Importantly, KYC itself does not frustrate people if it goes smoothly enough. As Amy explains it,
When we first introduced KYC, we wanted to measure how much it would affect conversion. But today, it’s so widespread that it doesn’t really make much difference; most networks require KYC at some stage anyway. In most cases, if a client is honest and not trying to bypass the system, the process usually goes quite smoothly. The cases where we see complaints usually happen when someone tries to bypass the checks. When the system catches it, that’s when the complaints appear.
At PropellerAds, the multisource advertising platform, KYC procedures combine automated technology with manual review. This allows the company to manage risks without overwhelming legitimate users.
Instead of forcing every new client to complete KYC, the platform uses a risk-based approach. Users can start exploring the platform first, and identity verification may be triggered at specific times: before any actions related to financial transactions, after reaching certain financial thresholds, or when compliance signals require additional checks.
As Amy puts it,
We usually give clients a chance to try the platform first. But at a certain stage of account activity, we send them to KYC.
From the user’s perspective, the verification process is designed to be completed in a single session through a secure verification portal. Clients receive a link and complete several steps – document upload, selfie verification, and liveness checks – without repeated document requests.
Behind the scenes, the system performs automated checks such as document verification, biometric comparison, metadata analysis, and database screening. At the same time, the results are not treated as final: compliance specialists still review cases manually when necessary.
No immediate KYC for every client.
KYC starts before payments, after thresholds, or on compliance signals.
Client uploads documents, selfie, and completes liveness check.
System reviews documents, biometrics, metadata, and databases.
Compliance team reviews flagged or complex cases.
Fraud risks are reduced with less friction for trusted users.
Farukh: The system is an additional layer of confidence, but the final decision is still made manually. This multi-layer model – automation, risk-based triggers, and human review – helps the platform detect suspicious activity while reducing unnecessary friction for legitimate clients.
Automated verification systems are essential because they can detect signals that are not visible during a simple manual review. These include technical indicators such as geotags, device data, and metadata extracted from submitted files, which help identify inconsistencies between a user’s declared location and their actual activity.

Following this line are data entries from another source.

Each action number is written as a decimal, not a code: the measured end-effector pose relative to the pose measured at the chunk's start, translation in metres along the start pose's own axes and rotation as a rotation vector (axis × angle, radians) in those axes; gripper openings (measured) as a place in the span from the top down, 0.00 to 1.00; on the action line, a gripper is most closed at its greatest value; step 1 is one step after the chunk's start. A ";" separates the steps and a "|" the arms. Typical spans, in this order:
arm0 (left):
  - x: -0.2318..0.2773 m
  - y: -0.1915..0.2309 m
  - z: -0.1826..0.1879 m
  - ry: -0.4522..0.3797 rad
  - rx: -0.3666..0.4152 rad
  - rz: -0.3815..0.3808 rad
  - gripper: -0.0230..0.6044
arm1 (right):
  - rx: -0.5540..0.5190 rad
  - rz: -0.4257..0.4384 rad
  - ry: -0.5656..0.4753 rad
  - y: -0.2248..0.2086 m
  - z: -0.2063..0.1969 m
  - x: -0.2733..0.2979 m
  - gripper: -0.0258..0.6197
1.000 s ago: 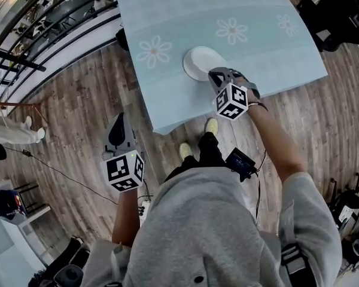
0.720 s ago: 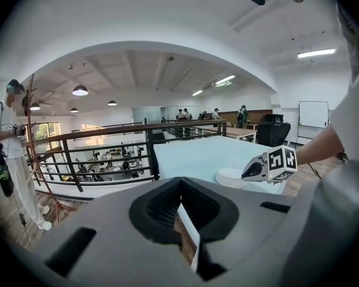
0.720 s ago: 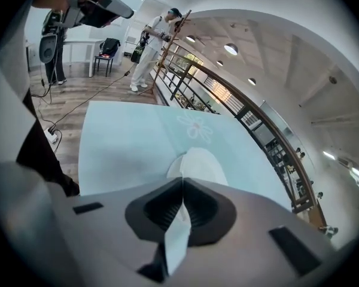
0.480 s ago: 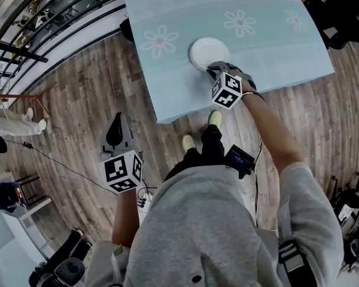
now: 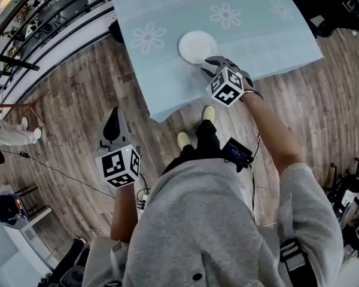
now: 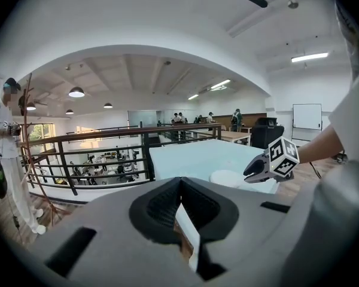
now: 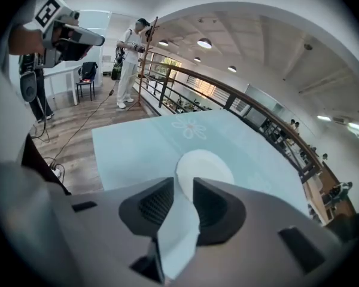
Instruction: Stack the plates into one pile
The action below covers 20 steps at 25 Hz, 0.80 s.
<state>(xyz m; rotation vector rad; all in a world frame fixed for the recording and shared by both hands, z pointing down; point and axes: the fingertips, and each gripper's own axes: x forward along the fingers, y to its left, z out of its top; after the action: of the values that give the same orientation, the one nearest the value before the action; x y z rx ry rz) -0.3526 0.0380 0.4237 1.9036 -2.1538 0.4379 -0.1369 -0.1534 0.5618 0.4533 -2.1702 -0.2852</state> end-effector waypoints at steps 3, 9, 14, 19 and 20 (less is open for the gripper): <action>-0.001 -0.012 0.003 -0.023 0.012 -0.046 0.94 | 0.006 -0.084 -0.068 -0.001 0.006 -0.048 0.91; -0.015 -0.052 0.017 -0.082 0.020 -0.150 0.93 | 0.068 -0.179 -0.189 0.004 0.003 -0.163 0.91; -0.040 -0.083 0.032 -0.137 0.013 -0.182 0.93 | 0.291 -0.261 -0.358 0.002 -0.006 -0.254 0.91; -0.077 -0.113 0.034 -0.145 0.012 -0.186 0.93 | 0.554 -0.344 -0.487 0.020 -0.039 -0.330 0.91; -0.085 -0.120 0.032 -0.142 0.011 -0.187 0.93 | 0.597 -0.354 -0.504 0.026 -0.046 -0.342 0.91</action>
<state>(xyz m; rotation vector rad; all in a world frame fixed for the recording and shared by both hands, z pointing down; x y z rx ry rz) -0.2225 0.0910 0.3711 2.1771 -2.0332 0.2869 0.0825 0.0118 0.3518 1.2158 -2.6497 0.0833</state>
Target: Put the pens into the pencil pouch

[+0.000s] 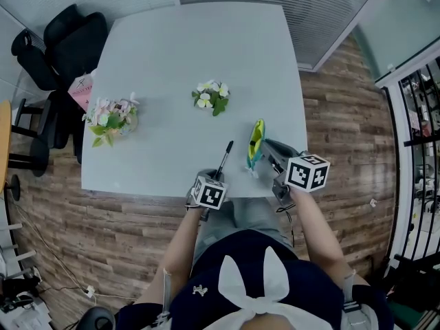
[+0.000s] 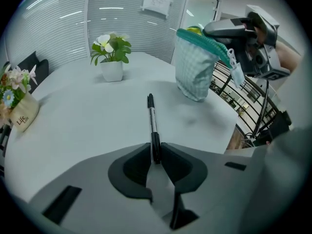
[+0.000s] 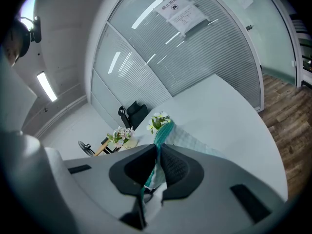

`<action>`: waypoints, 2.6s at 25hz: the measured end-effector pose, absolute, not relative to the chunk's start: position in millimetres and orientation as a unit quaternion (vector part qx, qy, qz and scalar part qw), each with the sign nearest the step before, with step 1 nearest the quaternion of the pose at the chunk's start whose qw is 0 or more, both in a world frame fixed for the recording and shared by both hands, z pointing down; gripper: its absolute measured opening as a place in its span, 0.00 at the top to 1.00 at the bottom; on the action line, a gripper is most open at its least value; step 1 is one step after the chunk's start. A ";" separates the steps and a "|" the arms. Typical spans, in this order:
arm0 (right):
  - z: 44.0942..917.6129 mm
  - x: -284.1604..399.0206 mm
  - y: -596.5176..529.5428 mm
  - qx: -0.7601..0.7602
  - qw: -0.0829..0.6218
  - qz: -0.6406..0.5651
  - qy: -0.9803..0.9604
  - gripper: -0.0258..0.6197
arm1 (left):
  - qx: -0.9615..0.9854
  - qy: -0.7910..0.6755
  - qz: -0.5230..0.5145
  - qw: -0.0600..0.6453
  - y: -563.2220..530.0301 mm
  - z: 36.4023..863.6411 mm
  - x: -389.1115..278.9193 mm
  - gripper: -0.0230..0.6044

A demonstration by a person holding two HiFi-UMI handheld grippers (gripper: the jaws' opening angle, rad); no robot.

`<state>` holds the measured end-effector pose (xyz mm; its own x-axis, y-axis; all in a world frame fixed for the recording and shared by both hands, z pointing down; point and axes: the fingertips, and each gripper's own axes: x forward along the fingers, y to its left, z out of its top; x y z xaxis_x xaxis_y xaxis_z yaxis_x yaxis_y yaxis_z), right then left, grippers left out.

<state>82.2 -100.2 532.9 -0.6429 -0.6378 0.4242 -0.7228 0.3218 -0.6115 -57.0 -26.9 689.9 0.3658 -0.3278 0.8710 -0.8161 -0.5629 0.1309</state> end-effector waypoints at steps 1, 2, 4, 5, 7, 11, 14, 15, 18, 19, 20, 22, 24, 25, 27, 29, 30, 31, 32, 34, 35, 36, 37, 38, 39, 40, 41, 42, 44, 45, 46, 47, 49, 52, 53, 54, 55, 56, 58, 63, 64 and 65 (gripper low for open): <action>532.7 82.4 -100.1 0.419 0.052 0.405 -0.811 0.90 | 0.775 -0.369 0.427 0.286 -27.0 689.7 -57.2 0.85; 532.6 82.5 -100.0 0.419 0.051 0.405 -0.811 0.90 | 0.775 -0.368 0.427 0.286 -27.2 689.3 -57.5 0.85; 532.6 82.9 -99.9 0.419 0.050 0.405 -0.811 0.90 | 0.777 -0.367 0.427 0.283 -27.8 686.9 -58.0 0.86; 532.7 83.1 -99.9 0.419 0.049 0.405 -0.811 0.90 | 0.777 -0.367 0.426 0.282 -28.3 685.1 -58.4 0.86; 533.1 83.7 -99.5 0.419 0.049 0.405 -0.811 0.90 | 0.779 -0.369 0.423 0.280 -29.7 680.9 -59.1 0.86; 533.4 84.7 -98.8 0.420 0.049 0.405 -0.811 0.90 | 0.784 -0.376 0.410 0.277 -36.4 670.1 -60.8 0.86; 532.9 84.6 -99.1 0.420 0.049 0.404 -0.811 0.90 | 0.787 -0.382 0.400 0.273 -42.5 659.9 -63.1 0.86; 532.5 84.4 -99.2 0.420 0.049 0.404 -0.811 0.90 | 0.789 -0.384 0.397 0.271 -44.4 656.1 -63.6 0.86; 532.7 84.1 -98.8 0.420 0.049 0.404 -0.811 0.90 | 0.794 -0.385 0.390 0.263 -48.7 645.4 -63.3 0.86; 533.1 83.9 -98.6 0.420 0.049 0.404 -0.811 0.90 | 0.796 -0.386 0.386 0.261 -50.2 641.5 -62.5 0.86; 533.4 83.5 -98.6 0.420 0.050 0.404 -0.811 0.90 | 0.798 -0.387 0.382 0.259 -52.1 637.2 -61.6 0.86; 533.5 83.2 -98.7 0.420 0.051 0.403 -0.811 0.90 | 0.803 -0.391 0.370 0.257 -56.3 627.4 -59.1 0.86; 533.3 83.3 -99.2 0.420 0.051 0.403 -0.811 0.90 | 0.808 -0.394 0.356 0.257 -60.6 617.8 -55.1 0.86; 533.2 83.3 -99.6 0.420 0.050 0.403 -0.811 0.90 | 0.810 -0.394 0.349 0.257 -62.7 613.6 -53.2 0.86; 533.4 83.0 -100.2 0.420 0.049 0.403 -0.811 0.90 | 0.816 -0.397 0.339 0.249 -68.2 604.0 -50.4 0.86; 534.0 82.9 -100.4 0.420 0.049 0.404 -0.811 0.90 | 0.820 -0.403 0.329 0.238 -73.5 593.0 -48.9 0.86; 534.3 83.0 -100.5 0.420 0.048 0.405 -0.811 0.90 | 0.822 -0.405 0.323 0.236 -75.7 587.8 -48.0 0.87; 534.5 83.1 -100.9 0.420 0.047 0.406 -0.810 0.90 | 0.823 -0.407 0.318 0.235 -77.8 583.1 -47.0 0.87; 534.7 83.0 -101.3 0.420 0.046 0.407 -0.810 0.90 | 0.825 -0.408 0.312 0.235 -80.2 578.9 -46.2 0.87; 534.9 82.1 -101.7 0.418 0.046 0.408 -0.810 0.90 | 0.828 -0.411 0.303 0.232 -86.0 571.2 -45.4 0.87; 534.9 81.4 -101.4 0.418 0.046 0.408 -0.810 0.90 | 0.829 -0.412 0.300 0.231 -88.7 567.4 -45.1 0.87; 534.8 80.8 -101.1 0.417 0.046 0.409 -0.811 0.90 | 0.830 -0.413 0.297 0.229 -91.2 563.7 -45.0 0.87; 534.7 80.5 -101.0 0.416 0.046 0.409 -0.811 0.90 | 0.831 -0.415 0.294 0.227 -93.6 560.1 -45.0 0.87; 534.5 80.2 -101.0 0.415 0.046 0.410 -0.811 0.90 | 0.831 -0.417 0.291 0.225 -96.1 556.7 -45.4 0.87; 534.4 80.0 -101.2 0.415 0.046 0.410 -0.811 0.90 | 0.831 -0.419 0.289 0.223 -98.4 553.4 -46.1 0.87; 534.3 79.8 -101.5 0.414 0.045 0.410 -0.811 0.90 | 0.832 -0.421 0.286 0.222 -100.6 550.2 -46.9 0.87; 534.3 79.7 -101.8 0.413 0.045 0.411 -0.812 0.90 | 0.832 -0.423 0.283 0.220 -102.5 547.0 -47.8 0.87; 534.4 79.7 -102.1 0.412 0.044 0.411 -0.812 0.90 | 0.833 -0.425 0.279 0.219 -104.3 544.1 -48.6 0.87; 534.0 80.4 -101.9 0.411 0.043 0.411 -0.813 0.90 | 0.834 -0.428 0.273 0.218 -106.9 538.9 -49.6 0.87; 533.9 81.1 -101.2 0.411 0.043 0.411 -0.813 0.90 | 0.834 -0.429 0.271 0.217 -107.6 537.1 -49.9 0.87; 533.9 81.8 -100.5 0.411 0.044 0.411 -0.813 0.90 | 0.834 -0.430 0.270 0.216 -108.2 535.7 -50.2 0.87; 534.1 82.4 -99.8 0.411 0.043 0.412 -0.812 0.90 | 0.834 -0.431 0.269 0.215 -108.8 534.6 -50.8 0.87; 534.3 82.9 -99.1 0.410 0.042 0.414 -0.812 0.90 | 0.833 -0.433 0.269 0.213 -110.2 532.5 -52.6 0.87; 534.1 82.6 -99.0 0.409 0.039 0.418 -0.810 0.90 | 0.832 -0.435 0.268 0.214 -112.0 530.5 -55.6 0.87; 533.8 82.2 -99.1 0.409 0.039 0.418 -0.810 0.90 | 0.832 -0.436 0.267 0.214 -112.3 529.9 -56.5 0.87; 533.5 81.8 -99.2 0.409 0.039 0.417 -0.811 0.90 | 0.832 -0.436 0.267 0.214 -112.5 529.2 -57.2 0.87; 533.4 81.5 -99.1 0.409 0.039 0.417 -0.811 0.90 | 0.833 -0.437 0.266 0.214 -112.7 528.1 -57.6 0.87; 533.4 81.5 -99.1 0.409 0.040 0.416 -0.811 0.90 | 0.833 -0.437 0.264 0.213 -112.9 526.8 -57.6 0.87; 533.7 81.4 -98.8 0.409 0.039 0.416 -0.811 0.90 | 0.835 -0.437 0.259 0.212 -113.5 523.6 -57.3 0.87; 533.8 81.3 -99.1 0.409 0.039 0.416 -0.811 0.90 | 0.841 -0.436 0.241 0.211 -118.6 509.1 -57.4 0.87; 533.6 81.4 -99.3 0.410 0.039 0.416 -0.811 0.90 | 0.843 -0.436 0.237 0.209 -120.0 504.4 -57.5 0.87; 533.5 81.6 -99.3 0.410 0.039 0.416 -0.810 0.90 | 0.845 -0.436 0.233 0.206 -121.3 499.2 -57.3 0.87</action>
<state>81.6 -99.3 533.5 -0.6600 -0.6332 0.4043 -0.6975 0.3165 -0.6429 -57.3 -121.3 499.2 0.5117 -0.6406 0.5725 -0.8323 -0.5350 0.1451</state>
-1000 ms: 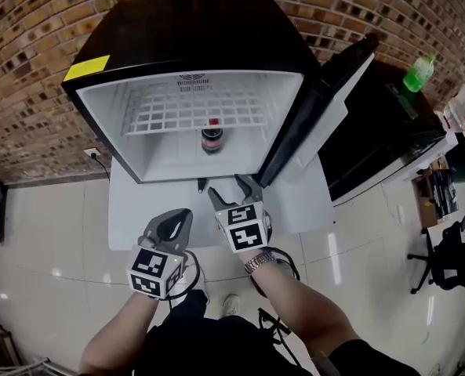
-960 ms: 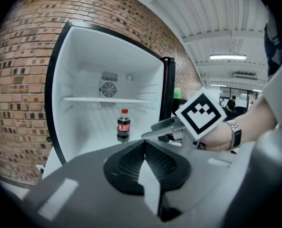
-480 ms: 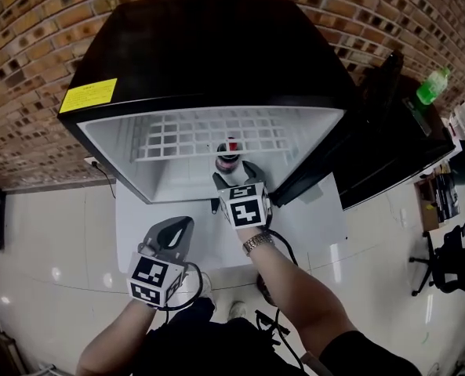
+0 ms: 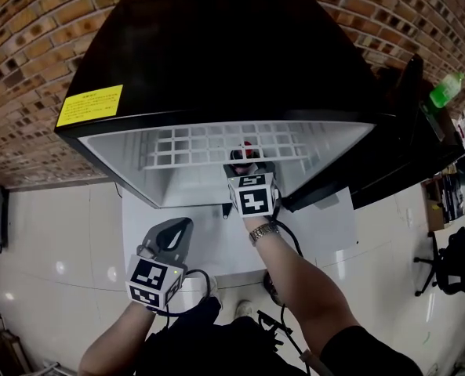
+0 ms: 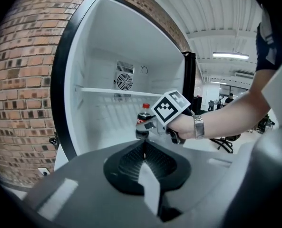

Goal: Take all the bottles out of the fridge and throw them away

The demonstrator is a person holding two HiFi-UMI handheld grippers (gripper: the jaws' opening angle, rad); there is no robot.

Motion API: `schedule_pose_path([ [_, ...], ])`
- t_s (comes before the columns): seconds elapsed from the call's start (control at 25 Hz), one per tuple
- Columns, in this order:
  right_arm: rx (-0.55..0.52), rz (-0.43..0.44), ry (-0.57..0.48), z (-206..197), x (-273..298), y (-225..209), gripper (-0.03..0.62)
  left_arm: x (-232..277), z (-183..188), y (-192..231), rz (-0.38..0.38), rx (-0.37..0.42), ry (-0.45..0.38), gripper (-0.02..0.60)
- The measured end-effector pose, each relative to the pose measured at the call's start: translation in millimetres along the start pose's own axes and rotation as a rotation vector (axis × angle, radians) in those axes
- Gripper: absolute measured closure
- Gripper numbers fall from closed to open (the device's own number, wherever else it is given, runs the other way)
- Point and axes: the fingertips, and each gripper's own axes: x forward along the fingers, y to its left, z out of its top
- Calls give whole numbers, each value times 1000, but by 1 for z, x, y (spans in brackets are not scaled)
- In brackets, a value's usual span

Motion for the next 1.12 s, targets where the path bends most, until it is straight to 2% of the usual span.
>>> schedule_pose_path([
  [0.32, 6, 8, 5, -8, -12, 6, 287, -1, 2, -2, 6, -12, -6, 578],
  [0.56, 11, 29, 4, -29, -46, 11, 289, -1, 7, -26, -5, 1, -22, 577],
  [0.88, 2, 60, -23, -66, -122, 10, 289, 0, 6, -100, -58, 41, -29, 577],
  [1.12, 21, 39, -17, -109, -188, -16, 289, 10, -6, -165, -106, 66, -3, 577],
])
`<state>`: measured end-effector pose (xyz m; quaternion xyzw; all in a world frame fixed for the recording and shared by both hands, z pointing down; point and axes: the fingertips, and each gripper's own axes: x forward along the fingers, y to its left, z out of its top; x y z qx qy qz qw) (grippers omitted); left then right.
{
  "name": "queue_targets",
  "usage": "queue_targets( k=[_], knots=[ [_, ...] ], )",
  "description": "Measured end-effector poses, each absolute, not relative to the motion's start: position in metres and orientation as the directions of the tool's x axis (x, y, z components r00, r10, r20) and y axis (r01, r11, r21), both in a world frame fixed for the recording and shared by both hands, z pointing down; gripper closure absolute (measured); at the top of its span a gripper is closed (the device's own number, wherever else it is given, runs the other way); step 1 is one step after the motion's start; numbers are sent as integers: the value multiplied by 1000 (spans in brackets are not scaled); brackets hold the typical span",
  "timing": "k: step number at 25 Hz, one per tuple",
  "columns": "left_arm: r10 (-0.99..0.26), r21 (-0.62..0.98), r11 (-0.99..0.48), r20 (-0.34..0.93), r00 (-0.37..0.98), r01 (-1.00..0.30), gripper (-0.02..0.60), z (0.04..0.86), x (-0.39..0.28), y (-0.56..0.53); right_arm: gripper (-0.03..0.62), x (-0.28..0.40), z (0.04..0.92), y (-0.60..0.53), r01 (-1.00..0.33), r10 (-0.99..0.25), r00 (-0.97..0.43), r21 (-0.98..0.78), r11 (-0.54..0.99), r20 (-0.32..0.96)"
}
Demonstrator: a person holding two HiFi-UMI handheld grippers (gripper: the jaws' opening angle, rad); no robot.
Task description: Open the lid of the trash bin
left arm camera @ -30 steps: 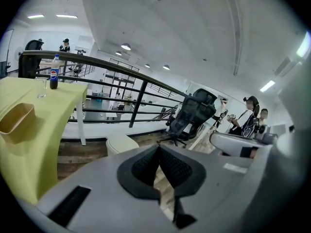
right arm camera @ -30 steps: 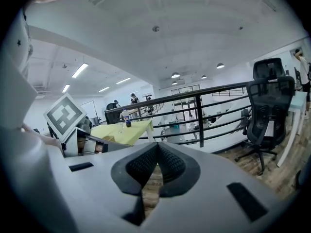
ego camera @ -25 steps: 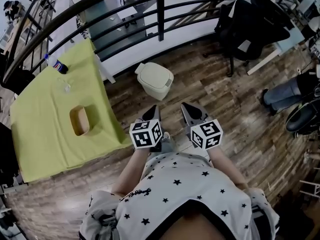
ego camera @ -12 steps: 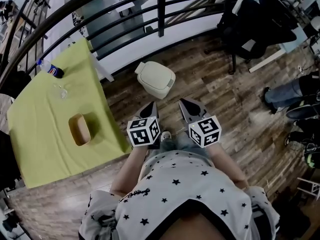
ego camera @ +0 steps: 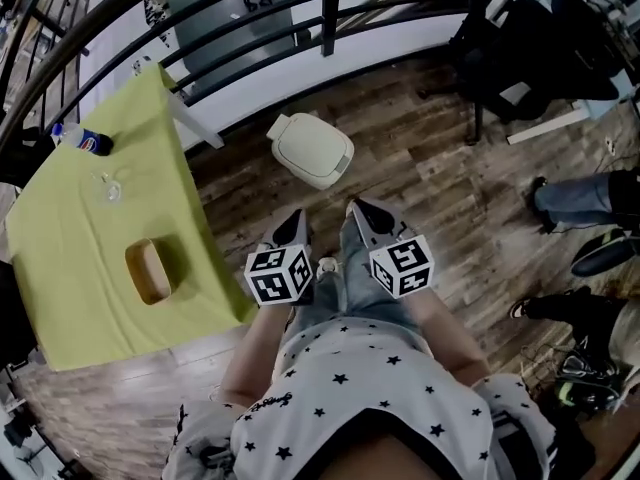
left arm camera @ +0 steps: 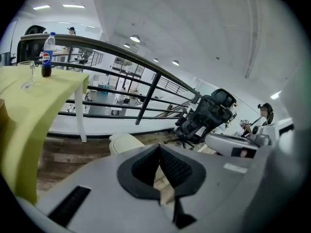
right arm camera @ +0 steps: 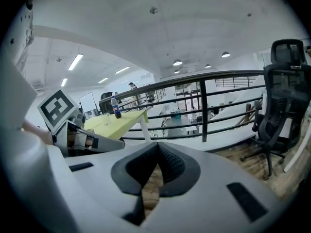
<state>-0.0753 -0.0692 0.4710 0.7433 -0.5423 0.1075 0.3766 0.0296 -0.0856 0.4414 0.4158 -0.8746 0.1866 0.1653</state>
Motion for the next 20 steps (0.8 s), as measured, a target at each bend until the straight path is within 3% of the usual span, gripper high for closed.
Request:
queue_targets(
  k=[20],
  knots=[
    [-661, 439, -7, 672, 334, -898, 571, 590, -48, -167, 600, 55, 600, -199, -756, -532, -603, -215, 618, 595]
  ],
)
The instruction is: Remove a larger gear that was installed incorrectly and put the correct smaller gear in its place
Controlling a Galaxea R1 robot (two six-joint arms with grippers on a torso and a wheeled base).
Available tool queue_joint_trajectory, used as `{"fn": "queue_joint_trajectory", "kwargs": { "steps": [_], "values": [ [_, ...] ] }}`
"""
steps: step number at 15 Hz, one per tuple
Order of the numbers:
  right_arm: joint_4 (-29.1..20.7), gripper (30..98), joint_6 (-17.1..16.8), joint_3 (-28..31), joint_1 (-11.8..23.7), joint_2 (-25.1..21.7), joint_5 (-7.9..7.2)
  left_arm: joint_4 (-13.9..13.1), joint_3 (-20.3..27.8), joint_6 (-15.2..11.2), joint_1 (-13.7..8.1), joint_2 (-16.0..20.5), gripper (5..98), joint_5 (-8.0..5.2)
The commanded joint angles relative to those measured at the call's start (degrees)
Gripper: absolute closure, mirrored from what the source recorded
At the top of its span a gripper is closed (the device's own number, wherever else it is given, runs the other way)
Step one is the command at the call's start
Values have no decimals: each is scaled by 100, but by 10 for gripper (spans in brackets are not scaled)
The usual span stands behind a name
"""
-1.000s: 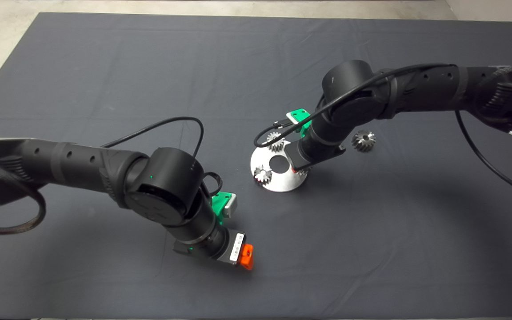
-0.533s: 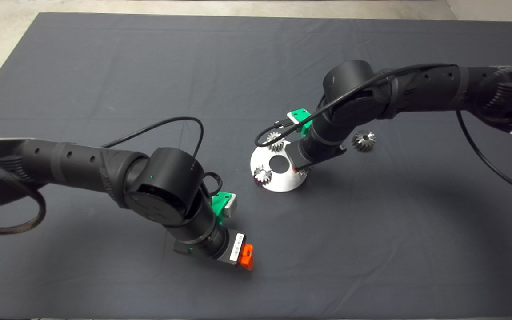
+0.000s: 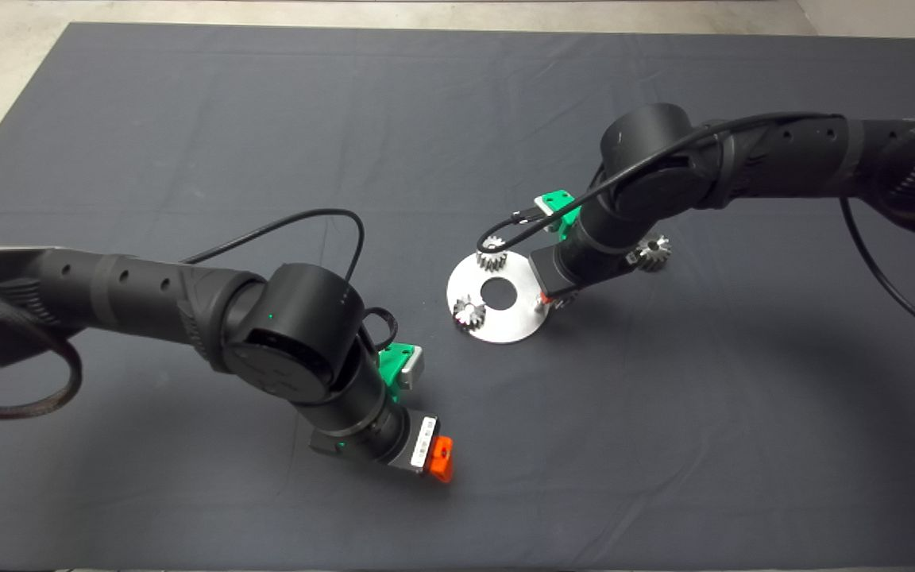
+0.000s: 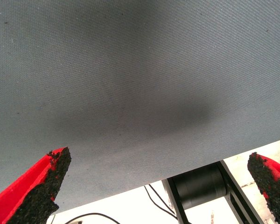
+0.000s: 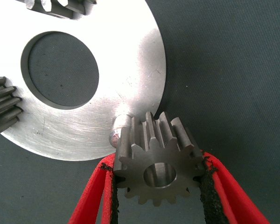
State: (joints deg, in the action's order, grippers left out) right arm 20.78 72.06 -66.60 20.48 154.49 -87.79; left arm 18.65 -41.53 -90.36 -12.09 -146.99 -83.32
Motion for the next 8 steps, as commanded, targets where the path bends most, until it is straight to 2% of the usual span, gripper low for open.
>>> {"fn": "queue_joint_trajectory", "kwargs": {
  "steps": [1,8],
  "values": [
    [163,934,-17,61,150,172,-502,33,6,1,-109,17,59,9],
    [172,934,-8,-89,103,333,-493,92,-2,1,-109,25,59,9]
  ]
}}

They are also increasingly important for detecting AI-generated documents, synthetic faces, and deepfake attempts.
At the same time, manual verification remains necessary. In some regions, identity documents may have limited security features and can resemble simple printed IDs, which makes automated checks alone insufficient. Manual review is also required in cases where users register with nicknames or when, for example, people share very common names, which can trigger false matches in sanctions or watchlist databases.
For AdTech companies, KYC is no longer just about regulatory obligations – it is a key mechanism for preventing payout abuse and large-scale fraud.
At the same time, the threat landscape is changing. AI-generated identities, deepfakes, and Fraud-as-a-Service have made fraud attempts more scalable and accessible. This means modern KYC systems must go beyond basic document checks and rely on layered verification and behavioral analysis.
Ultimately, the goal of modern KYC is not to create barriers for legitimate users, but to build a verification process that balances security, fraud prevention, and user experience – allowing platforms to grow safely while keeping onboarding smooth for honest clients.